_Description of the task:_ Please report how many lines in the data below contain "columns". Nothing besides the number should be written.

_Given data:_
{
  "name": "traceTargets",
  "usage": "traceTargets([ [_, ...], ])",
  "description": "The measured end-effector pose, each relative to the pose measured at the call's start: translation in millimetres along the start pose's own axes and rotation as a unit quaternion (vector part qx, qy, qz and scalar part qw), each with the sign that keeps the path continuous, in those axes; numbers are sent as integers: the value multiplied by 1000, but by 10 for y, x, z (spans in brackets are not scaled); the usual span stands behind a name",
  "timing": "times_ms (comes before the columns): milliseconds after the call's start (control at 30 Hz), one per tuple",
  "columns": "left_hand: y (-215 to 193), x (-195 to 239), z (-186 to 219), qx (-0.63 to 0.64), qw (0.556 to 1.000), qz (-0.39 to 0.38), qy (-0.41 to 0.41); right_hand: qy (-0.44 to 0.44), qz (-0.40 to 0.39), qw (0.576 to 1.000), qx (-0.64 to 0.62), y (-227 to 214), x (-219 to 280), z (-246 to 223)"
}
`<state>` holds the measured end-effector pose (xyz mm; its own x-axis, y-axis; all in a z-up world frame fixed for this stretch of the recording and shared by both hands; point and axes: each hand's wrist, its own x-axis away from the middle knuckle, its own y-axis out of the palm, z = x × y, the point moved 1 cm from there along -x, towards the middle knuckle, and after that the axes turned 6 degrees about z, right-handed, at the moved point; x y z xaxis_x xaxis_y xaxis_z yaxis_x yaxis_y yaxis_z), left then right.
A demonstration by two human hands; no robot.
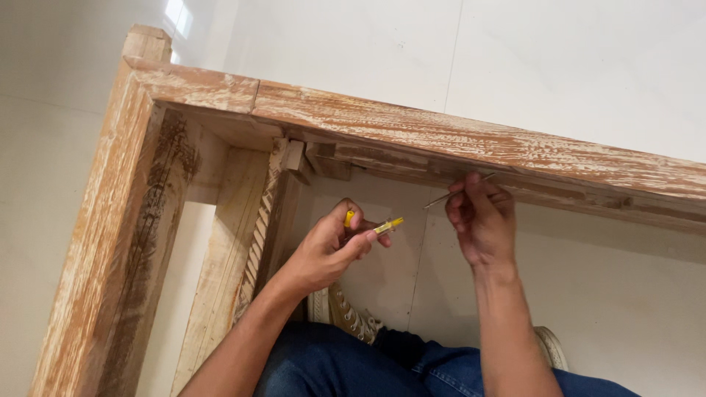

_Result:_ 2